=== Section Start ===

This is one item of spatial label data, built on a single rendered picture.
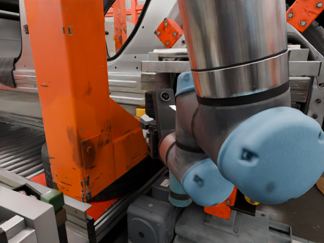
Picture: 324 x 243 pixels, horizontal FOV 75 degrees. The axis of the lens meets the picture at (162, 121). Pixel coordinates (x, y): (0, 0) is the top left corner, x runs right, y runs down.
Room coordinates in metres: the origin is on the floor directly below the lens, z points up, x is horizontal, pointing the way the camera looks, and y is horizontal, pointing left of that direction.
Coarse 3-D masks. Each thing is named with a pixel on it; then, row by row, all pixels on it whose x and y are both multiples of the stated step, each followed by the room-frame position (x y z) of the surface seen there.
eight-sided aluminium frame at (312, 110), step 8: (288, 24) 0.63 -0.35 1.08; (296, 32) 0.62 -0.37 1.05; (184, 40) 0.81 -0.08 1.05; (312, 48) 0.60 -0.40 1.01; (320, 56) 0.59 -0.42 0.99; (320, 72) 0.58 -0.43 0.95; (312, 80) 0.63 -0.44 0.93; (320, 80) 0.58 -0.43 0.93; (312, 88) 0.59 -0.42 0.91; (320, 88) 0.58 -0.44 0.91; (312, 96) 0.59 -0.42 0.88; (320, 96) 0.58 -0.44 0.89; (312, 104) 0.59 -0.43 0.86; (320, 104) 0.58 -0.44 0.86; (304, 112) 0.64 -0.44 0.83; (312, 112) 0.59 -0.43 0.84; (320, 112) 0.58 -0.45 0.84; (320, 120) 0.58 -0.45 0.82
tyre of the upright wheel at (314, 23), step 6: (288, 6) 0.72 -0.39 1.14; (312, 24) 0.67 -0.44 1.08; (318, 24) 0.68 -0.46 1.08; (306, 30) 0.68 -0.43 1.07; (312, 30) 0.67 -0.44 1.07; (318, 30) 0.67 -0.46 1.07; (306, 36) 0.68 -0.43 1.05; (312, 36) 0.67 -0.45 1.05; (318, 36) 0.66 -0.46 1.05; (312, 42) 0.67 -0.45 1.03; (318, 42) 0.66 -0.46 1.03; (318, 48) 0.66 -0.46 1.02
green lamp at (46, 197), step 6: (48, 192) 0.46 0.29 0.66; (54, 192) 0.46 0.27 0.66; (60, 192) 0.46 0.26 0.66; (42, 198) 0.45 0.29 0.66; (48, 198) 0.44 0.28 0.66; (54, 198) 0.45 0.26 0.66; (60, 198) 0.46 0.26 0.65; (54, 204) 0.44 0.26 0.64; (60, 204) 0.46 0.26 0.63; (54, 210) 0.44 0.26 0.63
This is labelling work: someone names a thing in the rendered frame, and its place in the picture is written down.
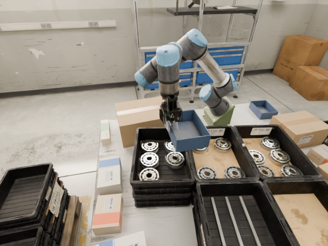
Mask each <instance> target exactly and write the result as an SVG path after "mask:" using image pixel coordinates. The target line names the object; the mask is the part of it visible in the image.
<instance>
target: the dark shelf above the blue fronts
mask: <svg viewBox="0 0 328 246"><path fill-rule="evenodd" d="M232 7H236V8H238V9H221V10H218V9H213V8H210V7H204V10H203V15H208V14H239V13H253V14H256V13H257V9H255V8H250V7H245V6H232ZM199 10H200V8H199V7H191V8H190V9H189V7H181V8H178V14H177V15H176V8H167V12H169V13H171V14H173V15H174V16H182V15H197V16H198V15H199V13H200V11H199Z"/></svg>
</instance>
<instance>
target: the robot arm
mask: <svg viewBox="0 0 328 246"><path fill-rule="evenodd" d="M207 44H208V42H207V40H206V38H205V37H204V36H203V34H202V33H201V32H200V31H199V30H197V29H192V30H190V31H189V32H187V33H186V34H185V35H184V36H183V37H182V38H181V39H179V40H178V41H177V42H170V43H168V44H167V45H163V46H161V47H158V48H157V50H156V56H155V57H154V58H153V59H151V60H150V61H149V62H148V63H147V64H146V65H144V66H143V67H142V68H141V69H139V71H138V72H137V73H136V74H135V80H136V82H137V83H138V85H139V86H141V87H144V88H145V87H147V86H149V85H151V84H152V83H153V82H154V81H155V80H157V79H159V80H158V81H159V91H160V95H161V96H162V99H163V100H165V101H164V102H162V104H161V105H160V107H161V109H159V117H160V119H161V121H162V122H163V124H164V126H165V128H166V129H167V130H168V132H171V129H170V124H169V121H171V123H172V128H173V130H175V128H176V129H177V130H178V122H179V121H180V119H181V121H183V110H182V108H181V106H180V104H179V102H177V100H178V97H177V96H178V95H179V89H180V85H179V83H181V81H180V80H179V79H180V72H179V66H180V64H182V63H183V62H185V61H186V60H188V59H189V58H190V59H191V60H192V61H196V62H197V63H198V64H199V66H200V67H201V68H202V69H203V70H204V71H205V72H206V73H207V74H208V75H209V76H210V78H211V79H212V80H213V85H210V84H207V85H205V86H204V87H203V88H202V89H201V91H200V93H199V97H200V98H201V100H202V101H203V102H204V103H205V104H206V105H207V106H208V107H209V109H210V112H211V113H212V114H213V115H214V116H220V115H223V114H224V113H226V112H227V110H228V108H229V102H228V101H227V100H226V99H224V98H223V97H225V96H226V95H228V94H230V93H232V92H234V91H235V90H237V89H238V86H237V84H236V81H235V79H234V77H233V75H232V74H228V73H224V72H223V70H222V69H221V68H220V66H219V65H218V64H217V63H216V62H215V60H214V59H213V58H212V56H211V55H210V54H209V52H208V51H207Z"/></svg>
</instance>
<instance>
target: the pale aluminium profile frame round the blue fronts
mask: <svg viewBox="0 0 328 246"><path fill-rule="evenodd" d="M204 1H205V0H200V10H199V11H200V13H199V19H198V29H197V30H199V31H200V32H201V27H202V19H203V10H204ZM137 2H138V0H130V7H131V17H132V27H133V38H134V48H135V58H136V69H137V72H138V71H139V69H141V68H142V61H145V59H142V58H141V46H140V33H139V20H138V7H137ZM236 2H237V0H233V6H236ZM263 2H264V0H259V4H258V7H257V13H256V15H255V19H254V22H253V26H252V30H251V33H250V37H249V41H248V42H250V43H249V46H247V48H246V51H244V52H243V54H245V57H244V60H243V64H233V65H221V66H220V68H221V69H229V68H240V67H241V72H240V74H238V75H237V76H239V79H236V84H237V86H238V89H237V90H235V91H234V92H232V93H235V96H233V97H234V98H238V97H237V95H238V92H239V88H240V84H241V81H242V77H243V74H244V70H245V67H246V62H247V59H248V55H249V52H250V48H251V45H252V41H253V37H254V34H255V30H256V27H257V23H258V19H259V16H260V12H261V9H262V6H263ZM184 7H187V0H184ZM233 17H234V14H231V15H230V20H229V26H228V31H227V36H226V42H228V41H229V36H230V31H231V27H232V22H233ZM185 30H186V15H184V20H183V36H184V35H185ZM139 49H140V50H139ZM197 71H204V70H203V69H202V68H201V67H197V62H196V61H194V67H193V68H185V69H179V72H180V73H183V72H193V77H192V78H191V80H192V82H191V85H190V86H187V85H186V86H181V87H180V89H179V90H185V89H186V90H187V92H188V93H189V95H182V96H177V97H178V99H184V98H190V99H191V100H190V101H189V102H190V103H194V101H193V97H199V94H195V93H194V91H195V89H197V88H203V87H204V86H205V85H207V84H199V85H195V80H196V72H197ZM210 85H213V83H211V84H210ZM190 89H191V91H190ZM137 90H139V91H140V95H141V99H145V98H144V95H145V94H146V93H156V92H160V91H159V89H150V90H144V88H143V87H141V86H139V85H138V89H137Z"/></svg>
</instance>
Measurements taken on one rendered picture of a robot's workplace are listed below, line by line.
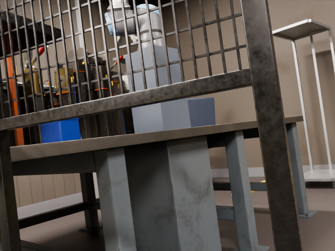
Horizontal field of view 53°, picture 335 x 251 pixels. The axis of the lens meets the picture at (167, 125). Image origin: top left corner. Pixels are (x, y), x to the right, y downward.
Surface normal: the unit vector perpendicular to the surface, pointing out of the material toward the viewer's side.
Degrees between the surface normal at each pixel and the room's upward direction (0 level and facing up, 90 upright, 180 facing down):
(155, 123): 90
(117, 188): 90
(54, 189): 90
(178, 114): 90
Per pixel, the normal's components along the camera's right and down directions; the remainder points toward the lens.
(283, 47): -0.67, 0.06
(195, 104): 0.51, 0.04
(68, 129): 0.90, -0.13
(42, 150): 0.73, -0.12
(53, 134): -0.42, 0.02
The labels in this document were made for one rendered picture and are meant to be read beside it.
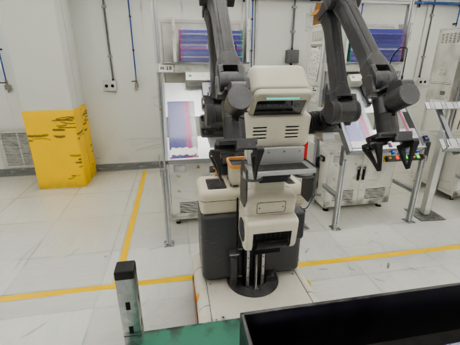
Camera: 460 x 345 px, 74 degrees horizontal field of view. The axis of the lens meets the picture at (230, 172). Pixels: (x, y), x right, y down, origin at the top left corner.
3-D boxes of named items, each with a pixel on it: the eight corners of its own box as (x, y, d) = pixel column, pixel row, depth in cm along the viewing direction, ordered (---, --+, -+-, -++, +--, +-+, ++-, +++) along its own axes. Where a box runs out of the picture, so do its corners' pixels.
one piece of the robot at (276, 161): (235, 195, 125) (236, 144, 117) (300, 190, 129) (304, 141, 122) (244, 213, 110) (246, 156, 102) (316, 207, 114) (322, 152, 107)
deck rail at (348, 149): (348, 155, 250) (352, 150, 244) (346, 155, 249) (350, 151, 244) (326, 87, 280) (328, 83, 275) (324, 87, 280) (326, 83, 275)
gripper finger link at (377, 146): (404, 168, 80) (398, 133, 81) (379, 170, 79) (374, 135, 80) (387, 171, 87) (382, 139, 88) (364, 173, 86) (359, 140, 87)
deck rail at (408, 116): (422, 150, 261) (426, 147, 255) (419, 150, 260) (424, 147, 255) (392, 86, 291) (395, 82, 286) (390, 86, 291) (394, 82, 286)
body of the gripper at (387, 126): (414, 137, 82) (410, 110, 83) (380, 139, 80) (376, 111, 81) (398, 142, 88) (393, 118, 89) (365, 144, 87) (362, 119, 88)
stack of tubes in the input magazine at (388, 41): (400, 61, 274) (406, 29, 264) (348, 61, 265) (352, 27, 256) (391, 61, 285) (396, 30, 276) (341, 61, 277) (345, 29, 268)
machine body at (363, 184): (387, 207, 309) (398, 148, 288) (322, 213, 298) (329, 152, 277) (352, 183, 369) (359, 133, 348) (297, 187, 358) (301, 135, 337)
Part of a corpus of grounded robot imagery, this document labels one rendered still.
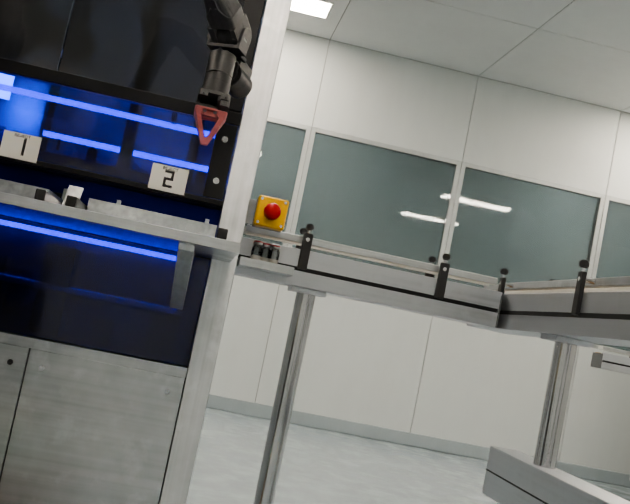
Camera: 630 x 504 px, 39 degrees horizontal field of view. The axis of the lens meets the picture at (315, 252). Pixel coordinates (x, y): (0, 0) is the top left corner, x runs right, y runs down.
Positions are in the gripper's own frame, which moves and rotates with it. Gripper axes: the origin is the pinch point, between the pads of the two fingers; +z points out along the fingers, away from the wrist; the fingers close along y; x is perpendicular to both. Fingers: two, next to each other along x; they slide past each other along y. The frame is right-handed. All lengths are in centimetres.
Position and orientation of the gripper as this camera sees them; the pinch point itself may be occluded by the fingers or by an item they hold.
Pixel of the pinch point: (204, 141)
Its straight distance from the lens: 183.5
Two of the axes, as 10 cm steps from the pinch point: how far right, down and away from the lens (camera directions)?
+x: -9.7, -2.1, -1.5
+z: -1.7, 9.5, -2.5
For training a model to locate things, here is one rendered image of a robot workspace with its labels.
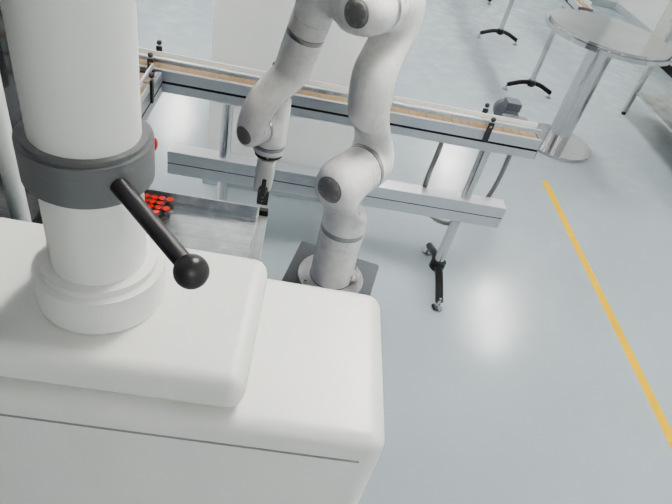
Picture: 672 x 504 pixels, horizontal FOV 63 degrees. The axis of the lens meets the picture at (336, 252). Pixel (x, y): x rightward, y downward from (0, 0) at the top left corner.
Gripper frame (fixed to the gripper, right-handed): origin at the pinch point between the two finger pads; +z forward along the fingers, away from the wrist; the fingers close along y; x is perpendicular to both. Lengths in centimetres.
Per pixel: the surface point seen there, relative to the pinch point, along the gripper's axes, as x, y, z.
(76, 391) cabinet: -8, 106, -56
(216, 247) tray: -10.6, 12.4, 10.7
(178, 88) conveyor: -43, -82, 12
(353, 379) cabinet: 14, 102, -56
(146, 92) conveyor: -50, -61, 5
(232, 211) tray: -8.8, -4.9, 10.5
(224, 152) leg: -23, -85, 40
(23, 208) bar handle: -31, 67, -40
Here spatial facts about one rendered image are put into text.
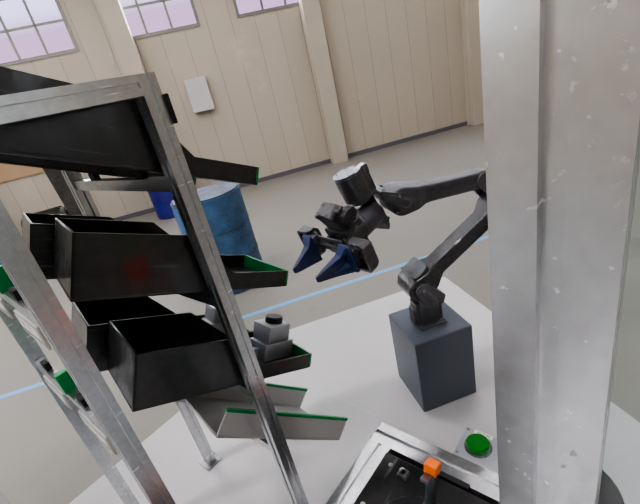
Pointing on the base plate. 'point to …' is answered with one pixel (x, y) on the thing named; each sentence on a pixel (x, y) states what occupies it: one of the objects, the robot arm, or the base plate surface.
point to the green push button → (478, 444)
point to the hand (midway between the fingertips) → (317, 263)
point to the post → (558, 227)
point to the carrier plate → (393, 487)
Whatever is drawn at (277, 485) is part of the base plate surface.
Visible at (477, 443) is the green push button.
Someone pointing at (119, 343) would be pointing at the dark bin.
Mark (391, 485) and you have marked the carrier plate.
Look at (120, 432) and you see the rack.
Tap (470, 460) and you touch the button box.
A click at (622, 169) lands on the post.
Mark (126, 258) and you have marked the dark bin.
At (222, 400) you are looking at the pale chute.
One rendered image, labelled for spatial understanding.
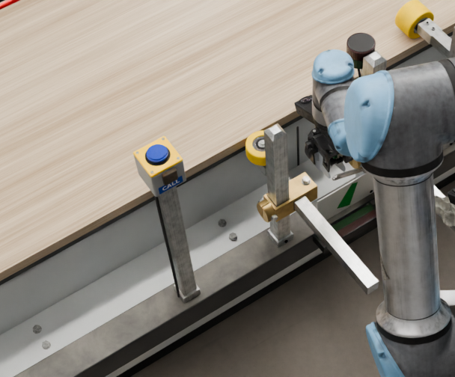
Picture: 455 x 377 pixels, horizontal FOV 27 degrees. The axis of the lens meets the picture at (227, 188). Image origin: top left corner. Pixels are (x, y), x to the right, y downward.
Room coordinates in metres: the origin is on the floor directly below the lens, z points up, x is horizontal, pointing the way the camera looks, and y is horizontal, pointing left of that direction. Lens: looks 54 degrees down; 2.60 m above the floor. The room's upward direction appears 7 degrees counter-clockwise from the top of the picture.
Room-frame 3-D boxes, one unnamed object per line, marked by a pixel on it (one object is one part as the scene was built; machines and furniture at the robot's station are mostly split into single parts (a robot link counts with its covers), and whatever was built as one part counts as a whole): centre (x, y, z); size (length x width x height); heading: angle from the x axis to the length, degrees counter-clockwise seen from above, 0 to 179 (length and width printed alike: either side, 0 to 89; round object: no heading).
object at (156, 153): (1.08, 0.12, 1.22); 0.04 x 0.04 x 0.02
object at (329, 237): (1.15, -0.18, 0.84); 0.43 x 0.03 x 0.04; 27
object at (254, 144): (1.32, -0.09, 0.85); 0.08 x 0.08 x 0.11
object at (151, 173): (1.08, 0.12, 1.18); 0.07 x 0.07 x 0.08; 27
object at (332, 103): (1.06, -0.25, 1.27); 0.11 x 0.11 x 0.08; 6
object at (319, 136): (1.16, -0.22, 1.12); 0.09 x 0.08 x 0.12; 22
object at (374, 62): (1.31, -0.33, 0.93); 0.03 x 0.03 x 0.48; 27
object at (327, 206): (1.27, -0.32, 0.75); 0.26 x 0.01 x 0.10; 117
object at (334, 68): (1.16, -0.22, 1.28); 0.09 x 0.08 x 0.11; 6
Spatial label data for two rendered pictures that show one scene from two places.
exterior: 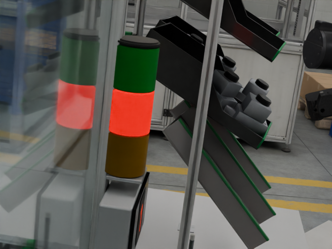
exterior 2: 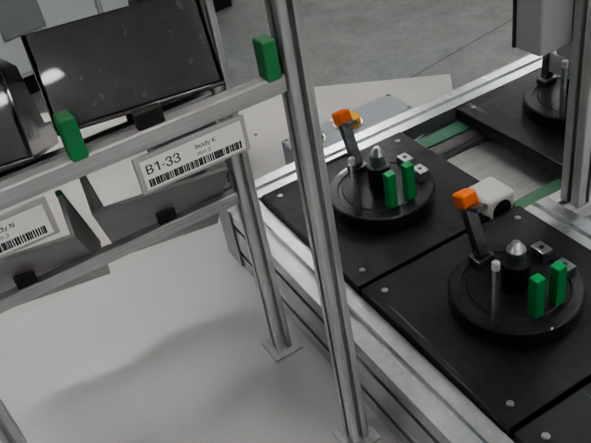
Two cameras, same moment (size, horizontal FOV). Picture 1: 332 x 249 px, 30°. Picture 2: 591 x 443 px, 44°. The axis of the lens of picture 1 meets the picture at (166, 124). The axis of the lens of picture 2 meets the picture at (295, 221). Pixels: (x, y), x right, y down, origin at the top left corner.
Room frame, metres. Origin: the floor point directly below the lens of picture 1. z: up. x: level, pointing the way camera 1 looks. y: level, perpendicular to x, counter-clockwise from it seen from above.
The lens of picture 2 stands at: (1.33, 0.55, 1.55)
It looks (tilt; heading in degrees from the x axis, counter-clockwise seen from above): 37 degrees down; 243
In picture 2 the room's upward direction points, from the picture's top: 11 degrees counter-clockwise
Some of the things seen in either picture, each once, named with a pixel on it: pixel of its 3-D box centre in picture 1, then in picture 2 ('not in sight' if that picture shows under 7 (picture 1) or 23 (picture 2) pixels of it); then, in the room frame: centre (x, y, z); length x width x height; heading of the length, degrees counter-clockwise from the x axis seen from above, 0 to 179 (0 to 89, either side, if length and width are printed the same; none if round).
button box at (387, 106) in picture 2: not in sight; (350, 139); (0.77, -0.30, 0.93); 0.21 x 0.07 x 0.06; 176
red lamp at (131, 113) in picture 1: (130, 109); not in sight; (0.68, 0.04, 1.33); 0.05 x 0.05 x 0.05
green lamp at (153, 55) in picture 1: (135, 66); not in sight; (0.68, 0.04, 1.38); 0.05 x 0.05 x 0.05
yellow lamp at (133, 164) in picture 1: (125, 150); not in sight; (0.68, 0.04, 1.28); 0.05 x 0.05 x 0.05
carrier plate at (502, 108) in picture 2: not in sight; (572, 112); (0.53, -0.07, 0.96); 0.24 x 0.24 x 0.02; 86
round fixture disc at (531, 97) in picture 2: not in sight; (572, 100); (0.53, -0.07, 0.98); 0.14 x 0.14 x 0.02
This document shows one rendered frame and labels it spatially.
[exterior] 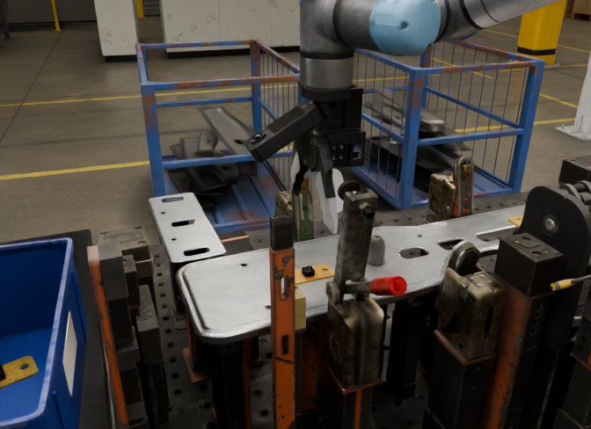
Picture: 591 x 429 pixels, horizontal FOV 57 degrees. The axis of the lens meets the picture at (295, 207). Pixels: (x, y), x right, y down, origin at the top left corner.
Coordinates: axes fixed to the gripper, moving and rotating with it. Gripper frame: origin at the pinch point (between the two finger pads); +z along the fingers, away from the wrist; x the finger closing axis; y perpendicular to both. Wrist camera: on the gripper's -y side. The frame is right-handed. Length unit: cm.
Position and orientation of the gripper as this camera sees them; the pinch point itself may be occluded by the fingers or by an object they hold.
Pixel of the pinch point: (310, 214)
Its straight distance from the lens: 84.7
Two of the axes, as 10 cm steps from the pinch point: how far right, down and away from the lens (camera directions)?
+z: 0.0, 9.1, 4.2
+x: -3.6, -4.0, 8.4
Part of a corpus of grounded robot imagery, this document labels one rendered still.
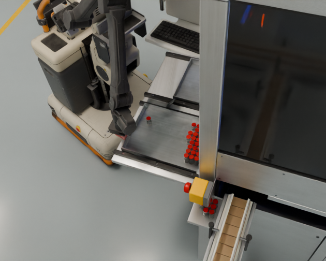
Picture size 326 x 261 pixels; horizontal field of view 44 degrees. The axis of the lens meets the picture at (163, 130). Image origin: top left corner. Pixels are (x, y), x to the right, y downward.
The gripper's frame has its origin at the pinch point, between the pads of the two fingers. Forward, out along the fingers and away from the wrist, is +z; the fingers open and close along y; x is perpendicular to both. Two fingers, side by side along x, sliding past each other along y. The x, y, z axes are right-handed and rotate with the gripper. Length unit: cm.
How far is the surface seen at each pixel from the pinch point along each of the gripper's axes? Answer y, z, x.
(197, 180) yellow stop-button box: 38.5, -11.5, -16.6
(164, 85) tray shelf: 4.8, 2.2, 36.0
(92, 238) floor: -28, 91, -20
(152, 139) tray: 11.0, 2.6, 4.6
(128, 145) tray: 1.7, 2.6, -1.6
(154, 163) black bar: 16.9, 1.1, -7.7
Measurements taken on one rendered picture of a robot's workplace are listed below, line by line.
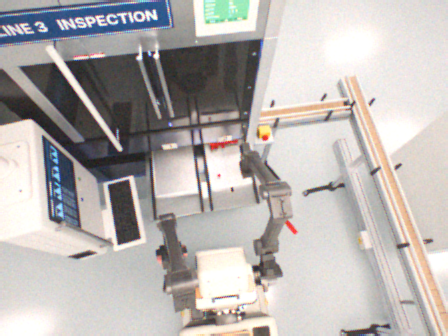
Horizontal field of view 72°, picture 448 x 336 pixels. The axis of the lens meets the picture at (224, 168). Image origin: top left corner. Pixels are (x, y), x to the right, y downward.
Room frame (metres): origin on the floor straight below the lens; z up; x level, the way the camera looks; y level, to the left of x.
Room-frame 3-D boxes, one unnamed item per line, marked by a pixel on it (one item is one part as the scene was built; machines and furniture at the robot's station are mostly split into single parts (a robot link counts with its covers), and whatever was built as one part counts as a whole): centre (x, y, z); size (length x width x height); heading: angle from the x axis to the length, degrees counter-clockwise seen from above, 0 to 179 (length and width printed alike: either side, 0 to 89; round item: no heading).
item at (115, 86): (0.79, 0.53, 1.51); 0.47 x 0.01 x 0.59; 101
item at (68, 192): (0.41, 0.83, 1.19); 0.50 x 0.19 x 0.78; 18
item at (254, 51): (0.90, -0.11, 1.40); 0.04 x 0.01 x 0.80; 101
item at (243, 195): (0.68, 0.14, 0.87); 0.70 x 0.48 x 0.02; 101
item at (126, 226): (0.45, 0.62, 0.82); 0.40 x 0.14 x 0.02; 18
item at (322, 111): (1.14, -0.50, 0.92); 0.69 x 0.16 x 0.16; 101
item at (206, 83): (0.87, 0.08, 1.51); 0.43 x 0.01 x 0.59; 101
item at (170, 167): (0.72, 0.32, 0.90); 0.34 x 0.26 x 0.04; 11
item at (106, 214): (0.44, 0.66, 0.79); 0.45 x 0.28 x 0.03; 18
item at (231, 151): (0.78, -0.02, 0.90); 0.34 x 0.26 x 0.04; 12

=== Section End ===

Task description: Restate each line from the start of the listing through the line bearing "This is labelling" word for word. Drop the pictures.

Reply to the exercise:
This is one item of spatial label data, built on a single rendered picture.
Picture: 324 x 243 pixels, horizontal FOV 75 degrees. The axis of the lens meets the picture at (162, 121). Pixel coordinates (x, y): (0, 0) is the top left corner, x runs right, y runs down.
Room coordinates in metres: the origin is on the floor directly below the lens, z points up, x is horizontal, pointing the way the camera looks, and y is horizontal, pointing left of that direction.
Coarse 3-D masks. Each thing is named with a pixel on it; then, row by row, all pixels on it whose x and y are both multiples of the stated step, each followed by the room-frame position (x y z) of the surface seen there.
eight-sided aluminium frame at (312, 110), step 8: (288, 24) 0.63 -0.35 1.08; (296, 32) 0.62 -0.37 1.05; (184, 40) 0.81 -0.08 1.05; (312, 48) 0.60 -0.40 1.01; (320, 56) 0.59 -0.42 0.99; (320, 72) 0.58 -0.43 0.95; (312, 80) 0.63 -0.44 0.93; (320, 80) 0.58 -0.43 0.93; (312, 88) 0.59 -0.42 0.91; (320, 88) 0.58 -0.44 0.91; (312, 96) 0.59 -0.42 0.88; (320, 96) 0.58 -0.44 0.89; (312, 104) 0.59 -0.43 0.86; (320, 104) 0.58 -0.44 0.86; (304, 112) 0.64 -0.44 0.83; (312, 112) 0.59 -0.43 0.84; (320, 112) 0.58 -0.45 0.84; (320, 120) 0.58 -0.45 0.82
tyre of the upright wheel at (314, 23), step 6: (288, 6) 0.72 -0.39 1.14; (312, 24) 0.67 -0.44 1.08; (318, 24) 0.68 -0.46 1.08; (306, 30) 0.68 -0.43 1.07; (312, 30) 0.67 -0.44 1.07; (318, 30) 0.67 -0.46 1.07; (306, 36) 0.68 -0.43 1.05; (312, 36) 0.67 -0.45 1.05; (318, 36) 0.66 -0.46 1.05; (312, 42) 0.67 -0.45 1.03; (318, 42) 0.66 -0.46 1.03; (318, 48) 0.66 -0.46 1.02
green lamp at (46, 197), step 6: (48, 192) 0.46 0.29 0.66; (54, 192) 0.46 0.27 0.66; (60, 192) 0.46 0.26 0.66; (42, 198) 0.45 0.29 0.66; (48, 198) 0.44 0.28 0.66; (54, 198) 0.45 0.26 0.66; (60, 198) 0.46 0.26 0.65; (54, 204) 0.44 0.26 0.64; (60, 204) 0.46 0.26 0.63; (54, 210) 0.44 0.26 0.63
This is labelling work: someone names a thing in the rendered frame, and its place in the picture is written down.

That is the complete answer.